It’s often said that business owners are “asset rich but cash poor”. Surely this isn’t always the case, but the statement suggests that business owners generally have a significant chunk of their net worth tied up in their business. Arguably the most extreme example of this would be Elon Musk, the world’s richest man. According to Bloomberg, Musk has about $3 billion in cash or cash-like assets. On an absolute basis, I certainly doubt that many individuals would argue that having $3 billion in cash constitutes being “cash poor.” The point is, this amount is relatively immaterial compared to his overall net worth, making up only 1% of it. No matter the scale, illiquidity is a prevalent factor for business owners. Luckily, there are numerous options for owners to generate liquidity.
When considering the various strategies for liquidity, there are a few key factors to ask yourself, such as: How quickly do I need liquidity? Am I okay with triggering a taxable event? Am I ready to move on and give up control in my company? Of course there are many other considerations that need to be taken into account, but these three factors can help you determine an appropriate liquidity strategy.
Sale to a Third Party – Full or Partial
The most straightforward approach is a full sale of the business to a third-party. Larger companies may work with bankers and advisors to help facilitate a sale, while smaller companies may work directly with the buyer to come to an agreement. Acquirers may be financial or strategic in nature, with the latter usually paying a higher price. A full sale of the business is a sound option for owners who aren’t looking to retain ownership in the company and are okay with triggering a taxable event. Time to liquidity will depend on how quickly a deal can be consummated, but is generally expected to take between 6 – 12 months.
For business owners who would like to generate some liquidity, but are not ready to exit the business entirely, there may be opportunities to sell off a portion of the business. A leveraged buyout is an example of a partial sale. This strategy involves a private equity investor who takes control of the business by acquiring an equity stake in the company, typically financed heavily with debt.

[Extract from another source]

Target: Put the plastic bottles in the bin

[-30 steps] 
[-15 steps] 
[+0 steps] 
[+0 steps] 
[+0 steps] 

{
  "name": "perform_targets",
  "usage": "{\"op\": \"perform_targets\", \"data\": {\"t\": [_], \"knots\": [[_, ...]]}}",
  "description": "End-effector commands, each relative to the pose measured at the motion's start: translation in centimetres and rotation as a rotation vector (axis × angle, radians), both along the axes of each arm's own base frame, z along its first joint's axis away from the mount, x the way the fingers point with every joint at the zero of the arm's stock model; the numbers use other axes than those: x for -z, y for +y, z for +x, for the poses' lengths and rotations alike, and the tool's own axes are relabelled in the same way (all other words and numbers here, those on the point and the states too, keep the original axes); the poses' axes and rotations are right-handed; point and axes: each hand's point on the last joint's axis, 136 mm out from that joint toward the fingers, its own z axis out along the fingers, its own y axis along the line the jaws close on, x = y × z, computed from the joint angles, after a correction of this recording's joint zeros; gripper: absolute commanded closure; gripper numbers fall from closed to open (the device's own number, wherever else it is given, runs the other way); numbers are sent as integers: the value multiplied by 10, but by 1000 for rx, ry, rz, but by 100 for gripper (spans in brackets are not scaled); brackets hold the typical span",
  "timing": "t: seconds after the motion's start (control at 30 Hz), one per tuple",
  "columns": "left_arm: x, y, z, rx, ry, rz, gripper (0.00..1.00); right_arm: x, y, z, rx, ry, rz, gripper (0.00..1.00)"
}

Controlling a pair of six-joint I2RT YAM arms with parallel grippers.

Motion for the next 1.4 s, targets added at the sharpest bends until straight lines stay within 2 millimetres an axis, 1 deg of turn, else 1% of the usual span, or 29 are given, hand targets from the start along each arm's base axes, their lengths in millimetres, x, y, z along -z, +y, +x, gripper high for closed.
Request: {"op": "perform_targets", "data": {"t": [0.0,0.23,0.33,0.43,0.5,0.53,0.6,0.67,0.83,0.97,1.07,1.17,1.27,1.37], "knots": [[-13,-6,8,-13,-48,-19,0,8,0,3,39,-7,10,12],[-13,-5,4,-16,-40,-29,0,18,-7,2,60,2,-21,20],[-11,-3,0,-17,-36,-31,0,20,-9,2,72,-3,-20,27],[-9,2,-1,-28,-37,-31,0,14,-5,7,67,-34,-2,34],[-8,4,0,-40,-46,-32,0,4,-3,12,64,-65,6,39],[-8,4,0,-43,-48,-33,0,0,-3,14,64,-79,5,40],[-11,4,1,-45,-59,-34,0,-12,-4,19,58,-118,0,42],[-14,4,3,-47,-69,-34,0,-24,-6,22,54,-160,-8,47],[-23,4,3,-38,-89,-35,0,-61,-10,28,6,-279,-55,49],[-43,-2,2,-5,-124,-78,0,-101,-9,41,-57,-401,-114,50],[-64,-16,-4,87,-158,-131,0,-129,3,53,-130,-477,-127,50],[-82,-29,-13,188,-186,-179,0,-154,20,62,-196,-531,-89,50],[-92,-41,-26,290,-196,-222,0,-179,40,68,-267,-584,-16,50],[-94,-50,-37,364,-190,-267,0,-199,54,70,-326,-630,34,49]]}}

In many cases, the owner receives cash for a portion of their stock while staying on to help grow the business. Typically, the owner is taxed on the shares sold, but a tax deferral can be achieved by rolling over the stock into the newly capitalized company. Depending on how the deal is structured, owners may achieve partial liquidity between 6 -12 months and full liquidity after the private equity firm exits years down the road. A key advantage to this strategy is that the owner keeps some of the upside potential in the business by retaining equity in the company.
Sale to Insiders – MBO or ESOP
Another strategy involves selling the company to insiders via a management buyout (MBO) or an employee stock ownership plan (ESOP). As the name suggests, an MBO is a transaction where the existing management team purchases the business. Alternatively, an ESOP is an employee benefit plan that results in employees taking ownership of the company. ESOP’s fall under the Employee Retirement Income Security Act of 1974 (ERISA) and therefore require a number of federal compliance requirements. MBO’s and ESOP’s often allow for smooth transitions to individuals that already know the ins and outs of the business. MBO’s and ESOP’s generally take 6 – 12 months to close. These strategies are appropriate for owners looking to exit the business and can trigger taxable events depending on how the deal is structured. In some cases, the owner will continue working in the business for a few years to ensure a smooth transition.
Dividend recapitalizations are another liquidity strategy for businesses that are large enough. This strategy involves the issuance of new debt that is used to pay a special dividend to shareholders. Historically, this approach has primarily been used by private equity investors. However, this is becoming a more popular liquidity tool for business owners that have stable enough operations to secure debt financing from lenders. Dividend recapitalizations will create a tax liability, but the dividends are categorized as “qualified dividends” and are taxed at the more favorable capital gains rate, compared with ordinary dividends which are taxed as ordinary income. This strategy is favorable for owners who do not want to sell their stake in their business and need liquidity fairly quickly.
For owners who would like to retain control of their company but are in need of liquidity, they may consider arranging a personal loan secured by their shares in the company. This strategy generally involves a “put” arrangement where the borrower can put the loan to the company as a source of repayment. An advantage of this approach is that it avoids triggering a taxable event. However, by including a put arrangement this may be considered a constructive sale, which would trigger a tax liability. Getting a personal loan is the quickest approach to achieving liquidity and is an attractive alternative for owners who want to remain in control.
By no means does this article provide a comprehensive list of options f for owners to transition from “asset rich but cash poor” to “asset rich and cash rich”.